Comparison measuring a RC filter
Comparison measuring loop stability of a buck converter
As it stands, this setup allows to get a complete acquisition with 40 points (two decades, 20 points per decade) in just under six minutes. It's not fast, but it's fast enough for all of my purposes.
Accelerated view during a sweep
The project within the project: fixing scope probes
During the script development, I spent quite a bit of time searching for the cause of inconsistent results and lack of repeatability. After some time, unable to find the corporate inside my code, I decided to check my scope probes, finding a surprisingly inconsinstent contact resistance when set to 1x (but it was also visible in 10x). The correct resistance for my probes (tip to BNC) is around 200Ω, but it was jumping around up to hundreds of kΩ at times.
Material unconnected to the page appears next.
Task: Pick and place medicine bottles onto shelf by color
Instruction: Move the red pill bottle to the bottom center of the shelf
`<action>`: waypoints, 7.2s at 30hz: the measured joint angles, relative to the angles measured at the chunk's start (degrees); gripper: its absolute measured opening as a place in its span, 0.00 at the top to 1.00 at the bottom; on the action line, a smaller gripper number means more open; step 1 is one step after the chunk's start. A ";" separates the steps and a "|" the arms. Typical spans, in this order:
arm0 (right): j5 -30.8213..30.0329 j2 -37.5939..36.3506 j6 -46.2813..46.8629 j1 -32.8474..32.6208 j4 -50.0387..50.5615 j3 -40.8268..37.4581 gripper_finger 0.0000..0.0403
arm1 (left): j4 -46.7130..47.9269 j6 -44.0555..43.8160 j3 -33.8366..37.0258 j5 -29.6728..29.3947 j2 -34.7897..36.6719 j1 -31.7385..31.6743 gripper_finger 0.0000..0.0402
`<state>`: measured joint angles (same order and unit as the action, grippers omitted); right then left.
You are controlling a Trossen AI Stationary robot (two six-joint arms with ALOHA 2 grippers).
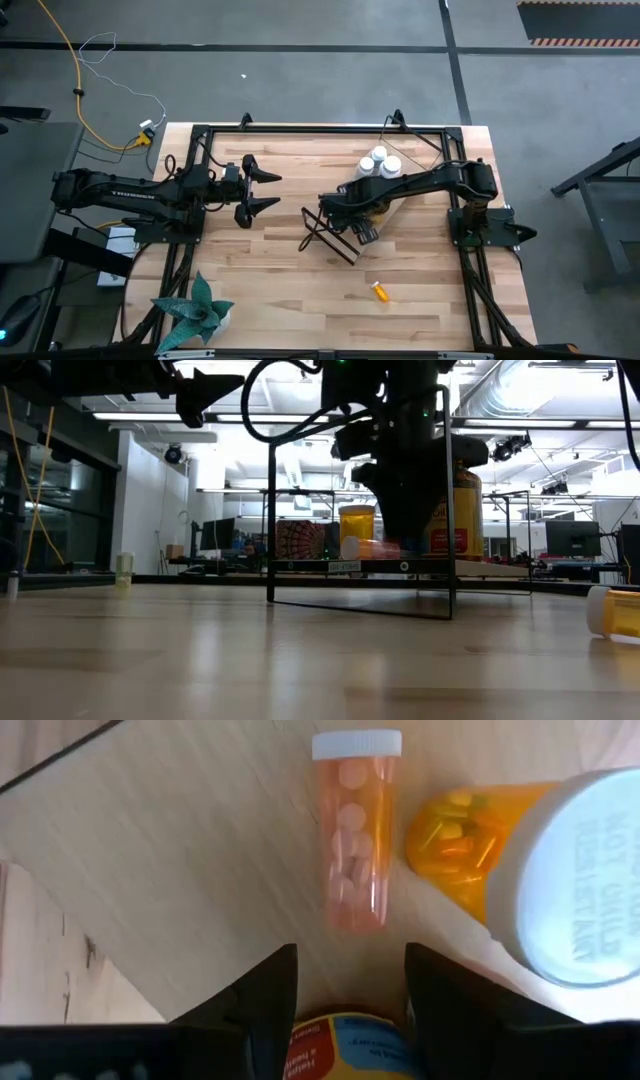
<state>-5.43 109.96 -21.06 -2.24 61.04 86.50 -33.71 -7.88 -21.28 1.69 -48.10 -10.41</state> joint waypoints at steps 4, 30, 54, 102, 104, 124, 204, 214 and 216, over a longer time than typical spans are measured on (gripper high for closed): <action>0.00 0.01 0.00 0.00 -0.75 0.00 0.56 | 0.00 0.00 0.00 0.00 0.00 -0.02 0.30; 2.01 1.47 6.78 0.00 -5.00 -1.18 0.56 | 0.00 0.11 0.00 0.00 0.00 -0.02 0.30; 5.03 1.47 10.74 0.00 -6.63 -1.18 0.68 | -0.02 0.07 0.00 0.00 0.00 -0.04 0.30; 5.24 -1.46 10.15 -0.04 -3.42 -1.14 0.81 | 0.00 0.11 0.00 0.02 0.00 -0.04 0.30; 5.78 -2.10 10.67 -0.10 -3.39 -1.14 0.81 | 0.00 0.11 0.00 0.00 0.00 -0.06 0.30; 1.82 -2.68 10.28 -0.15 -4.00 -1.14 0.81 | 0.00 0.07 0.00 0.00 0.00 -0.04 0.30; 4.33 -21.93 13.95 3.58 -11.63 -1.18 0.81 | 5.73 8.09 -0.02 -1.05 3.20 1.60 0.30; -5.25 -45.87 25.93 -2.91 -26.05 -29.68 0.81 | 6.73 8.09 -0.02 -1.05 3.48 1.57 0.30; -7.98 -52.77 28.48 -5.41 -31.69 -36.45 0.81 | 6.16 8.09 -0.02 -1.05 3.48 1.57 0.30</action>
<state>-13.42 57.19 7.42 -7.65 29.34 50.05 -27.55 0.21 -21.30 0.64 -44.62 -8.84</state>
Luckily, the probe tip/cable are intact and the problem was found in the hook tip, which was making bad contact with the rest of the probe. A cleanup with some contact cleaner somewhat improved the situation, but the final solution was mechanical: dismantling the hook tip and adding some insulation tape around the contact point to improve its stability.
Probe tip dismantled and the "repair"
It's kind of funny I was able to bring to conclusion with success this project thanks to a small piece of tape . And thanks to the e14 community that pushed me to start on again on this topic with this great challenge!